Since only part of the material is needed, please repeat exactly the line that includes "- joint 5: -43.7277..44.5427" and every line after it, up to the last.
*** Data Section Begins ***
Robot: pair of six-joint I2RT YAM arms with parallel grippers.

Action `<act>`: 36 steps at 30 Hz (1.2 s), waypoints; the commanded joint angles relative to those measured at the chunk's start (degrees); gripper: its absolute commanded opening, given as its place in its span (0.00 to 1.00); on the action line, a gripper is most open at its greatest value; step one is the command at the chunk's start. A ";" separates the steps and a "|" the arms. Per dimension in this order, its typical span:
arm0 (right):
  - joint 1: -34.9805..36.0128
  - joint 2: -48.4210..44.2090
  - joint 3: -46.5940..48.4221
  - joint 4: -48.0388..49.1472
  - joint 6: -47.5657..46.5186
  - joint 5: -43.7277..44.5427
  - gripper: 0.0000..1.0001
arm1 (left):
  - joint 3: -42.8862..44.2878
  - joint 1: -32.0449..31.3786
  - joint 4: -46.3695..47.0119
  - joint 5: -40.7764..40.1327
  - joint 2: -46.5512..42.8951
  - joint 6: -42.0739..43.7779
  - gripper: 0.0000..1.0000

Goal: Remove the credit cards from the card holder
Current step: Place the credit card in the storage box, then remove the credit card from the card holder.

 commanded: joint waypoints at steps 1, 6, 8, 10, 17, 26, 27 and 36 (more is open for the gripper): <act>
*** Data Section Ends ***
§ Answer space
  - joint 5: -43.7277..44.5427
  - gripper: 0.0000..1.0001
arm1 (left):
  - joint 3: -42.8862..44.2878
  - joint 1: -32.0449..31.3786
  - joint 4: -46.3695..47.0119
  - joint 5: -40.7764..40.1327
  - joint 2: -46.5512..42.8951
  - joint 6: -42.0739..43.7779
  - gripper: 0.0000..1.0000

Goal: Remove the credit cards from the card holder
Current step: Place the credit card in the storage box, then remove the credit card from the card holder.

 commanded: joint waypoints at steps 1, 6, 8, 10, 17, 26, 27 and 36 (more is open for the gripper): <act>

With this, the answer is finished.